▶ **Activity**
The answer must be every line of the records in which the string "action" appears.

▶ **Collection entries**

--- START ---

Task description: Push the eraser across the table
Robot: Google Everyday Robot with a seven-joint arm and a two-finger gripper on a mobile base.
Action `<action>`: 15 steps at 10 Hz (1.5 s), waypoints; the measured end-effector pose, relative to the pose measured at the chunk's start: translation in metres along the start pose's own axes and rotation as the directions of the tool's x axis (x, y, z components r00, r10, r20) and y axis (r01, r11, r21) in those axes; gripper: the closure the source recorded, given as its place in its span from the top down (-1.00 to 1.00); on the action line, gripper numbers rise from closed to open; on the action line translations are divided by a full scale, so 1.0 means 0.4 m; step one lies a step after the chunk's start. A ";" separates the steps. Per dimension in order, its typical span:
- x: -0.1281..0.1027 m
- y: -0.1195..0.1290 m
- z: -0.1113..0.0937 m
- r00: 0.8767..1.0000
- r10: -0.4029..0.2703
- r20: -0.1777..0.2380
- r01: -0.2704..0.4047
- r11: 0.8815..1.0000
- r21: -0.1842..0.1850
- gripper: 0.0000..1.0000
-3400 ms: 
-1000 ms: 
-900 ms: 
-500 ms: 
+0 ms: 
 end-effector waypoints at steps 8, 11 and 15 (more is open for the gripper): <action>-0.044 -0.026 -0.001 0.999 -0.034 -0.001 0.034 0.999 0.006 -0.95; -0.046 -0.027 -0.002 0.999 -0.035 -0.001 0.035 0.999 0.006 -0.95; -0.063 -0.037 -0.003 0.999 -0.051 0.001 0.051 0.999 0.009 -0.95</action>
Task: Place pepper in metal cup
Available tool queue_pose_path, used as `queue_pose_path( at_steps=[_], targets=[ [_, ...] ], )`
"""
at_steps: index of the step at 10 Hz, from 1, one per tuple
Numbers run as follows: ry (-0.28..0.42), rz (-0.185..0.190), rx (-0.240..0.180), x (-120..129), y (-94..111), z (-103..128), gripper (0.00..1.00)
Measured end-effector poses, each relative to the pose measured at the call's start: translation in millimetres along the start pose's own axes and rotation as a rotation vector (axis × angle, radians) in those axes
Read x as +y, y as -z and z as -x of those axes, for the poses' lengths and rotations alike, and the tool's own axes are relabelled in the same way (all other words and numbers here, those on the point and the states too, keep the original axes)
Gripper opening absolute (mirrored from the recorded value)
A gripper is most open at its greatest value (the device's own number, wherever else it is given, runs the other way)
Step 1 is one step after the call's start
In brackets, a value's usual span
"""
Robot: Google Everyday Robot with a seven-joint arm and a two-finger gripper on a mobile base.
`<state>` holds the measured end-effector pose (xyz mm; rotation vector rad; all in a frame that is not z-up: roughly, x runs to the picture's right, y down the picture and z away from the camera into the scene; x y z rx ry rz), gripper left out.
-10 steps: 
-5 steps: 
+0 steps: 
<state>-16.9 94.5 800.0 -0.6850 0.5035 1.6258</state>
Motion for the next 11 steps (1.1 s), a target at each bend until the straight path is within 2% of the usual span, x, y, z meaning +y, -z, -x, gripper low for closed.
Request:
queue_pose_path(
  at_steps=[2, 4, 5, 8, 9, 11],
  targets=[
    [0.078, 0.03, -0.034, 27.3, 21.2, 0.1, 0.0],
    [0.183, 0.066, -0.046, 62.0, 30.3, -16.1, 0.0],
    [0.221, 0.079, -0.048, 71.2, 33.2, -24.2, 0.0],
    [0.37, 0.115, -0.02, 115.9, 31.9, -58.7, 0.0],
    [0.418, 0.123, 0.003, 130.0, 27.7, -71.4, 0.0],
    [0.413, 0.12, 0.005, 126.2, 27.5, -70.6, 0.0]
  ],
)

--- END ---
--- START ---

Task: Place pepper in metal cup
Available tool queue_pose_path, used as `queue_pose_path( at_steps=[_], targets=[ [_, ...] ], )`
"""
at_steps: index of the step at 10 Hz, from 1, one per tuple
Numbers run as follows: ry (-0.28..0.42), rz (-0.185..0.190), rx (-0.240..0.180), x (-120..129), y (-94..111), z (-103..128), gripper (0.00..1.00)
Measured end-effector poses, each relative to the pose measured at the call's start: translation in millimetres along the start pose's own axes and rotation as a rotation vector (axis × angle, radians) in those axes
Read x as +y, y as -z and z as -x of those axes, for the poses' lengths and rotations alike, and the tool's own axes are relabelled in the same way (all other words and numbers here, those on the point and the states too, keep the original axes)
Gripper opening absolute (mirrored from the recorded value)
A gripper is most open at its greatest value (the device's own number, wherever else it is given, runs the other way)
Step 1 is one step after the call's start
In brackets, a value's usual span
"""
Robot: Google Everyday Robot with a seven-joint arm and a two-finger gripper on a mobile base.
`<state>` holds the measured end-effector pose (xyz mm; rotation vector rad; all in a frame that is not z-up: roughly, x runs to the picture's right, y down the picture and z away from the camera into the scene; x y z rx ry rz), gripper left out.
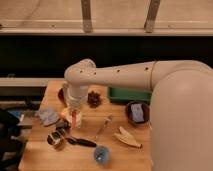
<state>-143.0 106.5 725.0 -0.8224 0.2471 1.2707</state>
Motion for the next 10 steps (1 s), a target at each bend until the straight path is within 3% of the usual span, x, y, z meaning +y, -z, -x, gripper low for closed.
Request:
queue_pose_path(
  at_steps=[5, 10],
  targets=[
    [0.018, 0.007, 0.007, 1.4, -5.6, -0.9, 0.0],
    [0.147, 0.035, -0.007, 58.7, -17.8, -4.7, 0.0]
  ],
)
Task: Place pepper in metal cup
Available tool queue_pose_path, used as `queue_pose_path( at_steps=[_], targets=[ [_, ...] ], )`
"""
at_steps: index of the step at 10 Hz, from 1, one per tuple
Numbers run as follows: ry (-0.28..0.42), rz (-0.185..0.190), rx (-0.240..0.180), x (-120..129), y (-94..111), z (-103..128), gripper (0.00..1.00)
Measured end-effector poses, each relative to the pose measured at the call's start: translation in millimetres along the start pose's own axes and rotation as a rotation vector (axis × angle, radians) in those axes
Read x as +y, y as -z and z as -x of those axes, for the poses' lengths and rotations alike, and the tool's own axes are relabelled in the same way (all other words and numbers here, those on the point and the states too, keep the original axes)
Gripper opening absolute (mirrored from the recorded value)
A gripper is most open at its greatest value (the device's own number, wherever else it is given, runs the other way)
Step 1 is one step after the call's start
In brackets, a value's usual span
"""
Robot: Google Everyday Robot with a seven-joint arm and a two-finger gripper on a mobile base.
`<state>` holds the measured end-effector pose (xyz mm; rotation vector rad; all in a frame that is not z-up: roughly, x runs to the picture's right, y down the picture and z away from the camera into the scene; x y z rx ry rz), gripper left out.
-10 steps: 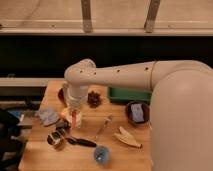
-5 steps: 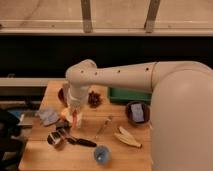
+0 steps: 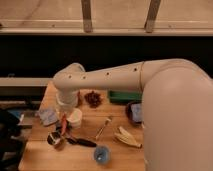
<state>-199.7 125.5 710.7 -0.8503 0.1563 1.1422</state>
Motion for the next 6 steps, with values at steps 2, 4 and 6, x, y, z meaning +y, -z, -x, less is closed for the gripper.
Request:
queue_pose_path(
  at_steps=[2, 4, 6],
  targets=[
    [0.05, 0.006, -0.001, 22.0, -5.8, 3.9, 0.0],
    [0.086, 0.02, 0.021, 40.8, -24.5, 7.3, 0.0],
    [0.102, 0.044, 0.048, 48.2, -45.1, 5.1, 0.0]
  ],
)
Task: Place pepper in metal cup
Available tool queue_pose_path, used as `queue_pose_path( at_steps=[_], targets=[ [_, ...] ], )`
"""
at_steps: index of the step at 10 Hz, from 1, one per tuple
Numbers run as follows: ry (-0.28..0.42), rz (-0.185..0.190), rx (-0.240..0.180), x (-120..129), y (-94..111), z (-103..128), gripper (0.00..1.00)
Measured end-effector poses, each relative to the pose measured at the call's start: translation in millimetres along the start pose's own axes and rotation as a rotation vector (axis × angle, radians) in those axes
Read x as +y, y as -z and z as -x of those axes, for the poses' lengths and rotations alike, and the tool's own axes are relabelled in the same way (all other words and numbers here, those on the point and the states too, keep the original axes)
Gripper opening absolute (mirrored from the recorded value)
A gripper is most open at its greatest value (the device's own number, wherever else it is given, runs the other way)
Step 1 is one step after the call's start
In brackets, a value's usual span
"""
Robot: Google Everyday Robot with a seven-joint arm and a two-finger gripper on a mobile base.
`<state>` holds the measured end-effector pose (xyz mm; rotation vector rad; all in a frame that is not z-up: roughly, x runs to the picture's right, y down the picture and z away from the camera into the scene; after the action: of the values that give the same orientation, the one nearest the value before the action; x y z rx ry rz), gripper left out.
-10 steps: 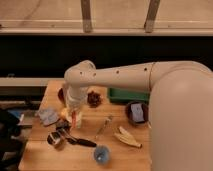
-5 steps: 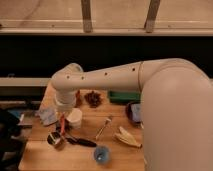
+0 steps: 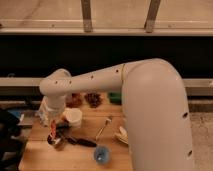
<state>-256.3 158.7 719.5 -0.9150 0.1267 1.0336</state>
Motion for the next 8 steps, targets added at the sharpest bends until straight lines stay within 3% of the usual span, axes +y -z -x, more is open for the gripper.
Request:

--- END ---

▶ **Exercise response**
Action `<action>`: 15 steps at 10 Hz (1.5 s), waypoints; the measured end-effector pose, relative to the pose measured at the chunk's start: translation in metres along the start pose's own axes and rotation as the directions of the tool's x axis (x, y, z components r00, r10, r20) and y axis (r01, r11, r21) in those axes; gripper: the closure the source recorded, given as its place in its span from the top down (-1.00 to 1.00); on the action line, gripper numbers rise from closed to open; on the action line translations are divided by a full scale, so 1.0 means 0.4 m; step one lies a step after the chunk's start. A ";" separates the steps. Per dimension in order, its typical span:
 end-effector waypoints at steps 8, 11 and 15 (more is open for the gripper): <action>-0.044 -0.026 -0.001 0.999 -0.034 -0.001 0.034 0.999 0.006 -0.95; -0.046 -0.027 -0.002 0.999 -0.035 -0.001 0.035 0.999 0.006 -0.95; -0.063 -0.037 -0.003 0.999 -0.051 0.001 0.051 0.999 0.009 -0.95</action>
`<state>` holds the measured end-effector pose (xyz mm; rotation vector rad; all in a frame that is not z-up: roughly, x runs to the picture's right, y down the picture and z away from the camera into the scene; after the action: of the values that give the same orientation, the one nearest the value before the action; x y z rx ry rz), gripper left out.

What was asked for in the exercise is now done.